(Minghui.org) Segera setelah pemerintah Prancis mencabut perintah lockdown yang diterapkan untuk memerangi pandemi virus COVID-19 yang berasal dari Wuhan, Tiongkok, praktisi Falun Dafa (juga disebut Falun Gong) kembali ke Human Rights Plaza di Paris untuk memberi tahu orang-orang tentang Falun Dafa dan penganiayaan.

Pada tanggal 28 Juni 2020, mereka memperagakan latihan disertai dengan musik yang menenangkan. Mereka juga memasang papan informasi untuk memperkenalkan latihan dan mengklarifikasi fakta tentang penganiayaan terhadap Falun Gong di Tiongkok, termasuk pengambilan organ secara paksa yang disetujui negara dari praktisi yang masih hidup.
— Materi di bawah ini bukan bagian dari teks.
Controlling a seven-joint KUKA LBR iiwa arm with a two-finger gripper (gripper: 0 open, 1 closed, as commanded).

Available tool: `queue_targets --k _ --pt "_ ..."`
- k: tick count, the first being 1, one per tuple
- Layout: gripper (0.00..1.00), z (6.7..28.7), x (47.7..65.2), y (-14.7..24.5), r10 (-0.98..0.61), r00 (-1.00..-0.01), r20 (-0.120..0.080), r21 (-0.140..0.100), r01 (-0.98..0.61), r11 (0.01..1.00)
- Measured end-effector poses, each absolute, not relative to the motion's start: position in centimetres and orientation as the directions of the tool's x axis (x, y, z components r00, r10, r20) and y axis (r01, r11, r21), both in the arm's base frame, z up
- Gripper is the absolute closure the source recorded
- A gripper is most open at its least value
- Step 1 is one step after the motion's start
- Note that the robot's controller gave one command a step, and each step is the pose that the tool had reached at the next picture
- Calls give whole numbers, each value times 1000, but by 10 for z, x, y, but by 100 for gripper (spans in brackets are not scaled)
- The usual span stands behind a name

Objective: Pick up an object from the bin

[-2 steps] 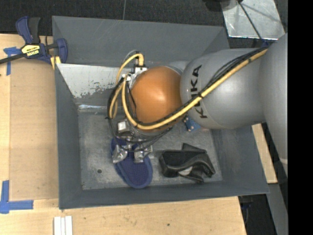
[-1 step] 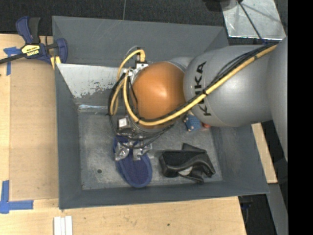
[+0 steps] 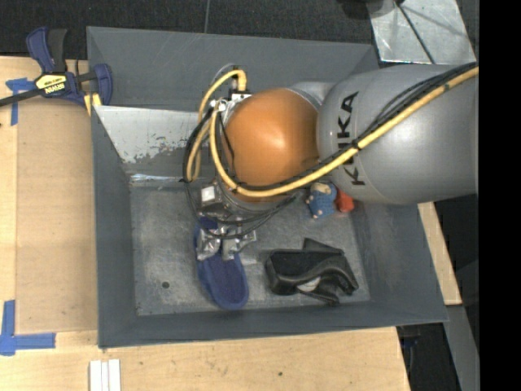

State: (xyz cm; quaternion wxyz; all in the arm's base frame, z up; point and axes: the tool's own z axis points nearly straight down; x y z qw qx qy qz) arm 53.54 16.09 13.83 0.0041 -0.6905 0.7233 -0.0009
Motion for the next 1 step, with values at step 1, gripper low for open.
queue_targets --k 1 --pt "100 194 537 161 -999 -50 -4 -8 -999 50"
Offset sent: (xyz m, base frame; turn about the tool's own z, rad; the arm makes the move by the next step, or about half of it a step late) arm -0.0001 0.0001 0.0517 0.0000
Sementara beberapa praktisi memperagakan latihan, yang lain membagikan brosur dan berbicara dengan orang yang lewat. Banyak orang menandatangani petisi yang menyerukan diakhirinya penganiayaan dan pengambilan organ.

Membaca papan informasi dan berbicara dengan praktisi Falun Dafa

Menandatangani petisi yang menyerukan diakhirinya penganiayaan dan pengambilan organ secara paksa

Praktisi berbicara dengan turis

Turis menandatangani petisi dan berbicara dengan praktisi untuk mempelajari lebih lanjut tentang penganiayaan.
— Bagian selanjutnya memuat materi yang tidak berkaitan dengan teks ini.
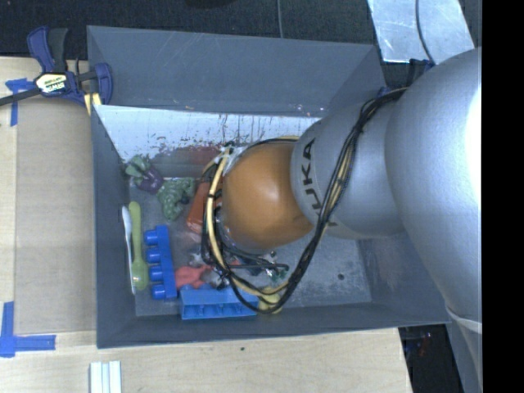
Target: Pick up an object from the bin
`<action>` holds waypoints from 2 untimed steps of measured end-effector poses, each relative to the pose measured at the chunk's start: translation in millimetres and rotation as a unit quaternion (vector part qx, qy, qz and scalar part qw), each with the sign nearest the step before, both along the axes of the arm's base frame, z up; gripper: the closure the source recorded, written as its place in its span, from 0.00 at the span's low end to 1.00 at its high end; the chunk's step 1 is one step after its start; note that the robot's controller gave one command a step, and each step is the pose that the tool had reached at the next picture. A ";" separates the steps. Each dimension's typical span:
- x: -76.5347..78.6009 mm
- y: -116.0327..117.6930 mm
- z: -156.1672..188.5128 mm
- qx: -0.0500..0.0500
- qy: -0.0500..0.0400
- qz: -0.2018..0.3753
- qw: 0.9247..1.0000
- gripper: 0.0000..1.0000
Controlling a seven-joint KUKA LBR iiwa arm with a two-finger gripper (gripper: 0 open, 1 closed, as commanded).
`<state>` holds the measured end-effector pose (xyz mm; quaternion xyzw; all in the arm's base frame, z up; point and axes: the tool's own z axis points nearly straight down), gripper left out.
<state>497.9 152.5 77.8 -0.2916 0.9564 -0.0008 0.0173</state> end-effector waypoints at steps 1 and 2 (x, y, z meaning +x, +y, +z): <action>-4.0 -0.7 12.3 -0.002 0.007 0.000 1.000 1.00; -3.3 -0.6 35.5 -0.001 0.005 -0.001 1.000 1.00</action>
Offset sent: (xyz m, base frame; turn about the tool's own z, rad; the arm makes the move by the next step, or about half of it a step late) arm -0.0008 -0.0001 0.0525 0.0004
Lounes dan adik perempuannya, Ines, adalah mahasiswa yang sedang mengunjungi Paris. Setelah mereka menandatangani petisi, Ines berkata, “Praktisi di Tiongkok juga manusia. Sangat menakutkan bahwa organ mereka diambil. Di negara normal, organ disumbangkan secara sukarela. Pemerintah tidak dapat mengambil organ seseorang tanpa izin."

Elony Sofene, yang bekerja di rumah sakit, dan putra putrinya menandatangani petisi. Dia mengatakan bahwa setiap orang harus memiliki kebebasan berkeyakinan. “Tetapi menyuruh beberapa orang kaya pergi ke Tiongkok dan membeli organ tubuh manusia dengan membunuh orang lain — itu kejahatan terhadap kemanusiaan. Kita tidak bisa membiarkannya berlanjut."

Dua turis dari Dallas, Texas, menunjukkan minat besar pada Falun Gong dan berbicara dengan seorang praktisi untuk waktu yang lama. Mereka juga menandatangani petisi yang menyerukan diakhirinya penganiayaan dan mengatakan bahwa mereka akan terus memerhatikan penganiayaan setelah kembali ke rumah.

Seorang wanita dari Maroko, yang mengunjungi seorang kerabat di Paris, bertemu seorang praktisi di bus dan memutuskan untuk belajar latihan. Dia mengikuti praktisi ke Human Rights Plaza dan mulai mempelajarinya. Dia kemudian menandatangani petisi dan mengambil bahan pengantar tambahan.

Jérémy Agut, seorang pengemudi bus, khawatir bahwa kecerdasan buatan dan "pengenalan wajah" yang diterapkan secara luas di Tiongkok akan semakin merampas kebebasan orang-orang. "Saya berharap orang-orang Tiongkok dapat memiliki lebih banyak kebebasan," katanya. “Saya menentang Partai Komunis Tiongkok mengendalikan orang menggunakan cara seperti itu. Dan para pemimpin pemerintah kita harus berpihak pada hak asasi manusia, bukannya terikat pada kepentingan ekonomi dan mengabaikan kebebasan rakyat Tiongkok. Saya berpihak pada semua orang yang dianiaya dan disiksa.”

Fabrice Riou, yang bekerja di sebuah toko, merasa sedih karena orang Tiongkok tidak memiliki kebebasan berkeyakinan dan beragama. Dia berkata, “Kekayaan itu baik, tetapi kebebasan adalah apa yang kita inginkan. Partai Komunis adalah entitas yang paling berbahaya di dunia ini."